## Variables

In [None]:
import os
import urllib.parse as up

ont_file = "address_ont.ttl"
data_file = "addresses.csv"
query_file = "query.txt"
mapping_file = "mapping.json"
export_file = "addresses-temp.ttl"
out_file = "addresses.ttl"

out_folder = "out_files"
if not os.path.exists(out_folder):
    os.makedirs(out_folder)

export_format = "TURTLE"

abs_ont_file = os.path.abspath(ont_file)
abs_data_file = os.path.abspath(data_file)
abs_mapping_file = os.path.abspath(mapping_file)
abs_export_file = os.path.abspath(os.path.join(out_folder,export_file))
abs_out_file = os.path.abspath(out_file)

project_name = "ban_01343" # This repository must exist in graphdb

ontorefine_url = "http://localhost:7333"
graphdb_url = "http://localhost:7200"

# ontorefine_cmd = "ontorefine-cli"
ontorefine_cmd = "/opt/ontotext-refine/lib/app/bin/ontorefine-cli"
# ontorefine_cmd = "/Applications/Ontotext\ Refine.app/Contents/app/bin/ontorefine-cli"

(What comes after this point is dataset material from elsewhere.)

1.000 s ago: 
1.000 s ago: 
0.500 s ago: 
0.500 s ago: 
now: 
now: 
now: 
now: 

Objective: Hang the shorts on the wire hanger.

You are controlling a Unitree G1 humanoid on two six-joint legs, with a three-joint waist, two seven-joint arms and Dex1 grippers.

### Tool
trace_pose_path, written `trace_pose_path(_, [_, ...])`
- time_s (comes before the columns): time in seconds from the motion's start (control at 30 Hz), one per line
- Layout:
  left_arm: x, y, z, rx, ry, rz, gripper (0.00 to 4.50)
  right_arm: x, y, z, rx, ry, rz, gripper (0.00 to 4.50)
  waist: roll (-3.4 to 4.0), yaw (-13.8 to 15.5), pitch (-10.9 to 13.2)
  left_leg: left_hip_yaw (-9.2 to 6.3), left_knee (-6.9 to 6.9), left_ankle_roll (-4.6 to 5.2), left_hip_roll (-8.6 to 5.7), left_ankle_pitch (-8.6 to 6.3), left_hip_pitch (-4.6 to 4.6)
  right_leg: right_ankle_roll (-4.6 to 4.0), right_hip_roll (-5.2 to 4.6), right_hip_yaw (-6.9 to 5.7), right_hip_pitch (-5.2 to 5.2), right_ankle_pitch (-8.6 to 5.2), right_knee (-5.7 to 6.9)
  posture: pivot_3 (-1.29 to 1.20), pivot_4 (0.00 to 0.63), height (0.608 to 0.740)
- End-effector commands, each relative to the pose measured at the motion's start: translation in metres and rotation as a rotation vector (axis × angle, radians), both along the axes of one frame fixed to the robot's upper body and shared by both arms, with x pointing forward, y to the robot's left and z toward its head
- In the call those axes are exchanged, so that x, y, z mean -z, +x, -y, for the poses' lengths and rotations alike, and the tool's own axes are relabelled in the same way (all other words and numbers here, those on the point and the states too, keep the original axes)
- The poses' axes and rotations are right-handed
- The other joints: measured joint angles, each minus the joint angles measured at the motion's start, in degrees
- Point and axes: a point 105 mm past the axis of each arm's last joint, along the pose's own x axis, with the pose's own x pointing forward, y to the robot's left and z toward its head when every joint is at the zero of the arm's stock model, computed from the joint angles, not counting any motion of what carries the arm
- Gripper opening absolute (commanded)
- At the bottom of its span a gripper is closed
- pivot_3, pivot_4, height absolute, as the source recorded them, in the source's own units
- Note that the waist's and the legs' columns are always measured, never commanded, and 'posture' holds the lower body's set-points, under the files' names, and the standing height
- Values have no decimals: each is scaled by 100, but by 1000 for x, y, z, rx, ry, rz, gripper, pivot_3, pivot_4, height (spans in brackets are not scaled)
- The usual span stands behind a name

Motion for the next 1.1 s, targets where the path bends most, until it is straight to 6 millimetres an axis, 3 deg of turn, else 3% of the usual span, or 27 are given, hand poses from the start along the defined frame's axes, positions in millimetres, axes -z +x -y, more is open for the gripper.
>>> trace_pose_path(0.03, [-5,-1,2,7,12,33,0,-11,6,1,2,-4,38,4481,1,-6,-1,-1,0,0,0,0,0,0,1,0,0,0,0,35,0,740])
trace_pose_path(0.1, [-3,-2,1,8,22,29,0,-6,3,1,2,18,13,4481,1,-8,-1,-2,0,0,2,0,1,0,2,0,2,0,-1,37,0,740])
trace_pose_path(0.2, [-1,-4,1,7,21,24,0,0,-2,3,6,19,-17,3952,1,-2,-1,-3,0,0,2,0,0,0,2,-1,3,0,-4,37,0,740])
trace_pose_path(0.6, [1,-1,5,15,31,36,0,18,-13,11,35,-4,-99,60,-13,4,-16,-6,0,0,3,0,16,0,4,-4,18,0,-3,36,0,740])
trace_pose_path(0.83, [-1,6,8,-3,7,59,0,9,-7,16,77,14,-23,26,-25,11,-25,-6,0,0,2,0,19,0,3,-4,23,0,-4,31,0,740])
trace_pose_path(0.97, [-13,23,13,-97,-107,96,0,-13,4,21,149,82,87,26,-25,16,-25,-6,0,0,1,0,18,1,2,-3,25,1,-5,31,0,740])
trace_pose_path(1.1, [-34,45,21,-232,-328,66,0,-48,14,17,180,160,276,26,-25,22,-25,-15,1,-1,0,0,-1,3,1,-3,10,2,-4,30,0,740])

## Build a graph from data file

### Mapping data file from mapping file

:warning: Launch Ontorefine before launching theses commands (so that ontorefine_url works)


In [None]:
cmd = f"{ontorefine_cmd} create \"{abs_data_file}\" -u \"{ontorefine_url}\" -n \"{project_name}\""

msg = os.popen(cmd)

# Get project_id from message given by CLI
project_id = msg.read().split(": ")[1].replace("\n", "")

In [None]:
cmd = f"{ontorefine_cmd} rdf \"{project_id}\" -u {ontorefine_url} -m \"{mapping_file}\""
out_content = os.popen(cmd)
out_file = open(abs_export_file, "w")
out_file.write(out_content.read())
out_file.close()

In [None]:
cmd = f"{ontorefine_cmd} delete \"{project_id}\" -u {ontorefine_url}"
os.system(cmd)

### Cleaning data to remove duplications

:warning: Launch GraphDB before launching theses commands (so that graphdb_url works). Repository whose id is `project_name` must exist (repository creation doesn't work here for the moment)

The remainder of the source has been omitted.